What is being asked: Return all of the material that follows, keeping each line exactly as it is.

Data extract:
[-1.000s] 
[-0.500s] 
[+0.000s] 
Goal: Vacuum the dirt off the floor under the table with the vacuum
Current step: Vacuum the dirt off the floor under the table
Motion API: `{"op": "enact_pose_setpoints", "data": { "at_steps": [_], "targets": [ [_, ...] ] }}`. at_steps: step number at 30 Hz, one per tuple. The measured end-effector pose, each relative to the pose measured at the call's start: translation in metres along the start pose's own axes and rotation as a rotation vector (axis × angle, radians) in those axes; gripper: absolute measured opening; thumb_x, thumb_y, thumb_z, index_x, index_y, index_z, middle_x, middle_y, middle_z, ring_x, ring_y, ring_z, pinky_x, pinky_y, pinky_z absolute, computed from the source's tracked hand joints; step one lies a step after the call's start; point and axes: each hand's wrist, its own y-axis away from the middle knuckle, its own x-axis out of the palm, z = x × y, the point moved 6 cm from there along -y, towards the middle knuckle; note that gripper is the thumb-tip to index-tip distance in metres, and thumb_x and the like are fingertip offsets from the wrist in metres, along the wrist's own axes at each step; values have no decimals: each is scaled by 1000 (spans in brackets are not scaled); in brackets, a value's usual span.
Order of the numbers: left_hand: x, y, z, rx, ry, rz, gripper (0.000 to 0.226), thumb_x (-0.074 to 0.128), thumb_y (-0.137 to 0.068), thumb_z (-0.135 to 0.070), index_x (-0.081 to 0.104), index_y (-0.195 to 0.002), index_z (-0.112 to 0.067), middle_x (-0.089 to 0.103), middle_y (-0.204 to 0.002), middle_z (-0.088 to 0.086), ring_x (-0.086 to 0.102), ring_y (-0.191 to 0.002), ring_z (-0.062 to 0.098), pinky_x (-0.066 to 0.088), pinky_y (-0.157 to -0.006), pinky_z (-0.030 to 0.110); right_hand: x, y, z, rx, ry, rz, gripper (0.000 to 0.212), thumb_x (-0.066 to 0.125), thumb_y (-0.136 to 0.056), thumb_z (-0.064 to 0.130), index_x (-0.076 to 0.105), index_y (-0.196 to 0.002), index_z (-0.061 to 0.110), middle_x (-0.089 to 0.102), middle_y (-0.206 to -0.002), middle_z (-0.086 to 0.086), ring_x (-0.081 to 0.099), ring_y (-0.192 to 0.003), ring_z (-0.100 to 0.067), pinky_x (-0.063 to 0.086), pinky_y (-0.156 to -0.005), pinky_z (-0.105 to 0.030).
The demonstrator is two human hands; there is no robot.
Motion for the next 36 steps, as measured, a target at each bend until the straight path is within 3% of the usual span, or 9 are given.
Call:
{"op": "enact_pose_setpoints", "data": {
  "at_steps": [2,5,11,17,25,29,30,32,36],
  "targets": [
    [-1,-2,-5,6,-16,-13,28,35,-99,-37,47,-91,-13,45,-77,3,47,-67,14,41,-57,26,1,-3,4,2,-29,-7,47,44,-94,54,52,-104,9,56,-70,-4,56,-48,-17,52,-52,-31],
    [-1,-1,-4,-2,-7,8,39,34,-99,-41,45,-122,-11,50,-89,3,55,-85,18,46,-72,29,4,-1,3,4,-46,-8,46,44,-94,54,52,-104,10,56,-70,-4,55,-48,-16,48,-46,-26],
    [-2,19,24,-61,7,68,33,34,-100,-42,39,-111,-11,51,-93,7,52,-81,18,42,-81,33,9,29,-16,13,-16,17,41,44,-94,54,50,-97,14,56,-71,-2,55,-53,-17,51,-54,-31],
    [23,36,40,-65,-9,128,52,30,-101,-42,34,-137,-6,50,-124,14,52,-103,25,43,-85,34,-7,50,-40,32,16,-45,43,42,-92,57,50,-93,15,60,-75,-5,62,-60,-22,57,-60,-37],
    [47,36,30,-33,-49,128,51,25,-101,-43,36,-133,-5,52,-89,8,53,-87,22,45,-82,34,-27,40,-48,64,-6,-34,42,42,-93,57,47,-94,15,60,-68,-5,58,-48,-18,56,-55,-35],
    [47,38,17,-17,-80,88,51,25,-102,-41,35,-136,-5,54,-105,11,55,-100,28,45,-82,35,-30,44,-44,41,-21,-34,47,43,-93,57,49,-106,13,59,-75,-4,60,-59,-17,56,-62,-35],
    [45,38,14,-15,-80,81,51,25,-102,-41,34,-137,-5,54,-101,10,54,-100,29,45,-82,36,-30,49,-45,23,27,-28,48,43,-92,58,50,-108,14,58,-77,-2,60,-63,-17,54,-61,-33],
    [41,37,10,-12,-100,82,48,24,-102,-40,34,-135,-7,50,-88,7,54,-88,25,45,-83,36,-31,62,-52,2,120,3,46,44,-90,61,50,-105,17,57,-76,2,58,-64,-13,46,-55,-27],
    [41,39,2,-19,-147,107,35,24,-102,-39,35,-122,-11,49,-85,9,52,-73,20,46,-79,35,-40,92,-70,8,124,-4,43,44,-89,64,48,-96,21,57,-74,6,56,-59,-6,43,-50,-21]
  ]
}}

Problem solution:
[-1.000s] 
[-0.500s] 
[+0.000s] 
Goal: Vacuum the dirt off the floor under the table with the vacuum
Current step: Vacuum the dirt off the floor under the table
Motion API: `{"op": "enact_pose_setpoints", "data": { "at_steps": [_], "targets": [ [_, ...] ] }}`. at_steps: step number at 30 Hz, one per tuple. The measured end-effector pose, each relative to the pose measured at the call's start: translation in metres along the start pose's own axes and rotation as a rotation vector (axis × angle, radians) in those axes; gripper: absolute measured opening; thumb_x, thumb_y, thumb_z, index_x, index_y, index_z, middle_x, middle_y, middle_z, ring_x, ring_y, ring_z, pinky_x, pinky_y, pinky_z absolute, computed from the source's tracked hand joints; step one lies a step after the call's start; point and axes: each hand's wrist, its own y-axis away from the middle knuckle, its own x-axis out of the palm, z = x × y, the point moved 6 cm from there along -y, towards the middle knuckle; note that gripper is the thumb-tip to index-tip distance in metres, and thumb_x and the like are fingertip offsets from the wrist in metres, along the wrist's own axes at each step; values have no decimals: each is scaled by 1000 (spans in brackets are not scaled); in brackets, a value's usual span.
Order of the numbers: left_hand: x, y, z, rx, ry, rz, gripper (0.000 to 0.226), thumb_x (-0.074 to 0.128), thumb_y (-0.137 to 0.068), thumb_z (-0.135 to 0.070), index_x (-0.081 to 0.104), index_y (-0.195 to 0.002), index_z (-0.112 to 0.067), middle_x (-0.089 to 0.103), middle_y (-0.204 to 0.002), middle_z (-0.088 to 0.086), ring_x (-0.086 to 0.102), ring_y (-0.191 to 0.002), ring_z (-0.062 to 0.098), pinky_x (-0.066 to 0.088), pinky_y (-0.157 to -0.006), pinky_z (-0.030 to 0.110); right_hand: x, y, z, rx, ry, rz, gripper (0.000 to 0.212), thumb_x (-0.066 to 0.125), thumb_y (-0.136 to 0.056), thumb_z (-0.064 to 0.130), index_x (-0.076 to 0.105), index_y (-0.196 to 0.002), index_z (-0.061 to 0.110), middle_x (-0.089 to 0.102), middle_y (-0.206 to -0.002), middle_z (-0.086 to 0.086), ring_x (-0.081 to 0.099), ring_y (-0.192 to 0.003), ring_z (-0.100 to 0.067), pinky_x (-0.063 to 0.086), pinky_y (-0.156 to -0.005), pinky_z (-0.105 to 0.030).
The demonstrator is two human hands; there is no robot.
Motion for the next 36 steps, as measured, a target at each bend until the straight path is within 3% of the usual span, or 9 are given.
Call:
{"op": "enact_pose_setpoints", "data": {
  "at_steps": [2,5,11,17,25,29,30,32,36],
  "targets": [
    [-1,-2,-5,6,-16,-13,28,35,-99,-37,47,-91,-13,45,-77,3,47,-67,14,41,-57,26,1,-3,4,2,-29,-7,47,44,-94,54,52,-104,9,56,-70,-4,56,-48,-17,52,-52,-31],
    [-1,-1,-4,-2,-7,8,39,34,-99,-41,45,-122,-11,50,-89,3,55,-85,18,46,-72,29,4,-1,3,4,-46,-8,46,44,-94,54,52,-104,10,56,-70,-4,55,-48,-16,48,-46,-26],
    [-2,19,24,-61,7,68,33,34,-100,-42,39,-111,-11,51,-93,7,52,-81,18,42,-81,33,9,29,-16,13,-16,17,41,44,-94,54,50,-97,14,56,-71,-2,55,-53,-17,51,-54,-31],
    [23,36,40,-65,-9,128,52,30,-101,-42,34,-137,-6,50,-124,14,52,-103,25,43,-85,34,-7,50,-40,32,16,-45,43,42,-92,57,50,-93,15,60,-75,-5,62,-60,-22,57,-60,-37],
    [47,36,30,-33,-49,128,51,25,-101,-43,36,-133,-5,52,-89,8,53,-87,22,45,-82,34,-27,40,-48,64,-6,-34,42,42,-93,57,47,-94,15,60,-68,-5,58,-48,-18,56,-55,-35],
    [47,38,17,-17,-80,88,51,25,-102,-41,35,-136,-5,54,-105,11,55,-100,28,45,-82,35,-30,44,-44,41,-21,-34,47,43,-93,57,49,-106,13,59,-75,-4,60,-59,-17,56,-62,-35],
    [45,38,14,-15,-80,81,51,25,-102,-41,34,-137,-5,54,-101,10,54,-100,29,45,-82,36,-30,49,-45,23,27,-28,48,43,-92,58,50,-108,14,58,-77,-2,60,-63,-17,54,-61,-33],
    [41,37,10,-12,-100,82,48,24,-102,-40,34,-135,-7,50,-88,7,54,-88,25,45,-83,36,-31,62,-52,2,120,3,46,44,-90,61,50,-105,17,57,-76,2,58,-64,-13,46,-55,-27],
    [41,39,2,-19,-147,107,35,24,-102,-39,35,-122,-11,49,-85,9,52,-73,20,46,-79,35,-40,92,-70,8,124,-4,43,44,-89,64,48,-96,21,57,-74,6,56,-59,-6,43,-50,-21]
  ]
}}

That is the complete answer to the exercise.